被她一个“会”字挑起的无边的怒火,早已全数烬灭在她滚烫的泪中。
翻涌的恨意如潮退般散去,最终留下的却是茫茫一片的愧与怜。
吴瓒朝她走了两步,跪步于地,拾起不知何时掉落在地的一支双凤蝶金簪,微茧的指节轻拂去上头的几许尘灰,颀身站起,轻撩起散垂于她玉颈侧的一绺落发,抬手生疏的绾于她髻间,又轻将那金簪簪回。
她背对着他,他只能勉强瞧见她颊上隐约的水痕。
指骨不受控制的凑上去,在即将抹去她泪水的一瞬,又垂落下来,藏入袖中。
“待在这儿。”
吴瓒声音微哑,话音未落,只余珠帘轻响。
他怕再多待片刻,就要丢盔弃甲,不顾一切的恳求她宽恕。
瓷音原本以为自家娘子是要向阿郎状告听澜院那位的恶行,听着听着才觉动静不对。
眼瞧着吴瓒一脸阴沉的出来,冷声道,“今后无论哪门哪路来请你们娘子,都得先得我手令,否则直接叫人打出去便是。”
瓷音碧珠忙垂首应是。
李松姿垂泪片刻,许是方才心绪起伏太大,腹中竟有些坠痛,她想起前番惊胎下红的波折,终究不忍,一手覆于腹上,垂着眸温声安抚,“莫怕……阿娘在……”

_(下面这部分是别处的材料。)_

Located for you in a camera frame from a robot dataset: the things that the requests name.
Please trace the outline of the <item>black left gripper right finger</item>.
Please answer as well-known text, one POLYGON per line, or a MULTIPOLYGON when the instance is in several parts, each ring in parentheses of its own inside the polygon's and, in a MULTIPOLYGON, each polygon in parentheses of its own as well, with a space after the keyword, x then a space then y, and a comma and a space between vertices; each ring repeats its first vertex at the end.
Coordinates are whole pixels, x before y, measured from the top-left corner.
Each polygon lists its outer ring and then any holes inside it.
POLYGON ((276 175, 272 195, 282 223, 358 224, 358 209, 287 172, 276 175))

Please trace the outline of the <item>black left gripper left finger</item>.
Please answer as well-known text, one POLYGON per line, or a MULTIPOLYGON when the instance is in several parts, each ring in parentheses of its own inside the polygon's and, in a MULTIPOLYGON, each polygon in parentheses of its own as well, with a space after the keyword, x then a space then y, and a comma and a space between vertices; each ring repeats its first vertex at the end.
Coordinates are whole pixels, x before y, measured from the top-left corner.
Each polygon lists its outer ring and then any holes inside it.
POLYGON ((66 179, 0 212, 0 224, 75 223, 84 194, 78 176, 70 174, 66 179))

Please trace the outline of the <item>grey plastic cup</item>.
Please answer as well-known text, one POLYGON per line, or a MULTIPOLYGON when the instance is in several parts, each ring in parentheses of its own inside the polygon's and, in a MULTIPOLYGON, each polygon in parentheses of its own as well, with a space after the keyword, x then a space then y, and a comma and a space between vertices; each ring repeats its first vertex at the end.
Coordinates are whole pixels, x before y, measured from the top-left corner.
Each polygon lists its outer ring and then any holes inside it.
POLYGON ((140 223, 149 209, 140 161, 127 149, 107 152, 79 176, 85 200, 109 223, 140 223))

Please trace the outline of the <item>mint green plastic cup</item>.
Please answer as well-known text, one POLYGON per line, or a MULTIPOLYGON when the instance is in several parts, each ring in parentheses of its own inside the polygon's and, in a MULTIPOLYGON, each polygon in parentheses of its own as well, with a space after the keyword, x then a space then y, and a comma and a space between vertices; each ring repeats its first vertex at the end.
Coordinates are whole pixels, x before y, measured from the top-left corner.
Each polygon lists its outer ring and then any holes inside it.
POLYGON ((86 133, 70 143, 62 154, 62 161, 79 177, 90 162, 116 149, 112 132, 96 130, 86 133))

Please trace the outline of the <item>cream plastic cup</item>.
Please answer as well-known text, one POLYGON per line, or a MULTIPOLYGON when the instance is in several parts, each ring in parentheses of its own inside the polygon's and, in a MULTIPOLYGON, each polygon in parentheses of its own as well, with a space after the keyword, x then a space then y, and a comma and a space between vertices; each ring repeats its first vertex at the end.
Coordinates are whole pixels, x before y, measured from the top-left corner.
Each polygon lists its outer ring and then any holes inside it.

瓷音悄声进来,手上端着杯适宜的热茶,“娘子,口渴了吧?”
李松姿接过茶,碧珠已经端了水盆进来,瓷音上前绞了方巾帕,回来为李松姿轻拭眼下。
热意袭面,驱散了遍体的寒,加之腹中坠痛减缓,令她终于拨开混沌,恢复几许清明。
“瓷音,方才你在外头,可听清吴弼臣说了什么?”
她当时气的昏沉,只隐约听得“陛下”与“陆明止”如何,却未听真切,但见吴瓒离去的突兀,隐约能猜到情势危急。
瓷音为她净面的手少顿,迟疑道,“吴侍卫说,陛下已下旨,传召陆大人入宫陈情了。”
李松姿倏然抬眸,“什么?!”
手中热茶洒出去大半,弄湿了裙裳。
瓷音只能应着她的眸光轻轻点头。
忽如其来的变故令李松姿猝不及防,她强迫自己镇定下来。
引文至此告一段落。